Kalau suhu di luar belum terlalu tinggi, membuka jendela memang bisa membantu sirkulasi udara. Namun, saat suhu luar mencapai 35–40 derajat Celsius, membuka jendela justru bisa memasukkan udara panas ke dalam rumah.
Dalam kondisi seperti itu, menggunakan AC adalah pilihan yang lebih aman. Jangan ragu menyalakan AC hanya karena ingin menghemat listrik jika kondisi panas sudah ekstrem.
Anak-anak lebih mudah mengalami kepanasan karena luas permukaan tubuh mereka lebih besar dibandingkan berat badannya, dan sistem pengaturan suhu tubuh mereka belum berkembang sempurna.
Orang tua perlu lebih waspada kalau tubuh anak terasa sangat panas, segera pindahkan ke tempat yang lebih sejuk, hentikan aktivitasnya, dan bantu mendinginkan tubuhnya.
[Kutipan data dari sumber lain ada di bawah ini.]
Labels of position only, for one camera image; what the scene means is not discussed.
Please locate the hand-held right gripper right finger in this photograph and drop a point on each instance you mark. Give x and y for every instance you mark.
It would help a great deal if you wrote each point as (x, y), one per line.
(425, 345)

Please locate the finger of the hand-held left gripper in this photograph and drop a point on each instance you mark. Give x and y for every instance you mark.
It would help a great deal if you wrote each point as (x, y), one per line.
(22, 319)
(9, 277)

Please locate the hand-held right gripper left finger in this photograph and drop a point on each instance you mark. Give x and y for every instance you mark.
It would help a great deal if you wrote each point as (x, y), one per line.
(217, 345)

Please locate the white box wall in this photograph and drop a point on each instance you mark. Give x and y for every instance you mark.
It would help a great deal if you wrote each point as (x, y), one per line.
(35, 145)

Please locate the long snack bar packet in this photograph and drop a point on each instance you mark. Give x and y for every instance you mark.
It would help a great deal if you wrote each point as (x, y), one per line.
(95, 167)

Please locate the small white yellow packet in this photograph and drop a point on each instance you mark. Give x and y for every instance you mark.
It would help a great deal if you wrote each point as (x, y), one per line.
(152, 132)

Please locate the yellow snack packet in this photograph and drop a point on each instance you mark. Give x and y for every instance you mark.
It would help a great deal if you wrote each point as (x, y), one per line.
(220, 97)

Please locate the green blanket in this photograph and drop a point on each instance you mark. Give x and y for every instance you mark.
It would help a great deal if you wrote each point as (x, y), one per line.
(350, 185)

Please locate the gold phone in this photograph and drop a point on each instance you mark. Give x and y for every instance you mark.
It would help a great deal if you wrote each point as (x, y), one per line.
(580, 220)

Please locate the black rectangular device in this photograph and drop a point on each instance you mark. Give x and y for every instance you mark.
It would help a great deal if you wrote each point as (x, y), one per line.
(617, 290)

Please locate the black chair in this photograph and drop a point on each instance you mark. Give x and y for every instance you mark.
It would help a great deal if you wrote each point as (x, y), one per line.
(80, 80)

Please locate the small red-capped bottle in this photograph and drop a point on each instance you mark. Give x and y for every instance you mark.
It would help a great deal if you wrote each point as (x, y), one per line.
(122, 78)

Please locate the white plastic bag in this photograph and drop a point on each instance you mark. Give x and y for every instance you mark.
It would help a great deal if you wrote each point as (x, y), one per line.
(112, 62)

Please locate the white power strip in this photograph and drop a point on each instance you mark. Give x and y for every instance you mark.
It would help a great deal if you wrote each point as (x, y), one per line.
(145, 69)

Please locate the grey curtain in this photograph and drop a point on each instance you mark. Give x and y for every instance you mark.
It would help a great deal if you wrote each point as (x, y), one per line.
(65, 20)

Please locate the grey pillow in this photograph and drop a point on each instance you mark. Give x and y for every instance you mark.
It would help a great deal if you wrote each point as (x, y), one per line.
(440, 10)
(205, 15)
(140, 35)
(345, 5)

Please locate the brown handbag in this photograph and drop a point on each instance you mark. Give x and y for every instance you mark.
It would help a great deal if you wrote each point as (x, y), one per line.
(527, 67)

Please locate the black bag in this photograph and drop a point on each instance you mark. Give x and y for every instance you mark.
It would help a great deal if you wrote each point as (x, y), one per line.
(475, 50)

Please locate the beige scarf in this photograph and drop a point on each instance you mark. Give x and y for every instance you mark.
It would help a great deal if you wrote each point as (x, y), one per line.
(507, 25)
Hal penting lainnya, anak sering kali tidak menyadari bahwa mereka haus, jadi orang tua perlu mengingatkan mereka untuk minum sebelum, selama, dan setelah beraktivitas.
Perhatikan juga frekuensi buang air kecil. Jika anak tidak buang air kecil selama setengah hari, itu bisa menjadi tanda dehidrasi berat. Urine yang sangat sedikit dan berwarna kuning tua juga menandakan tubuh kekurangan cairan.
Yang paling berbahaya adalah ketika anak berada di lingkungan panas tetapi berhenti berkeringat. Itu berarti mekanisme pendinginan tubuhnya mulai gagal dan kondisi tersebut termasuk keadaan darurat medis.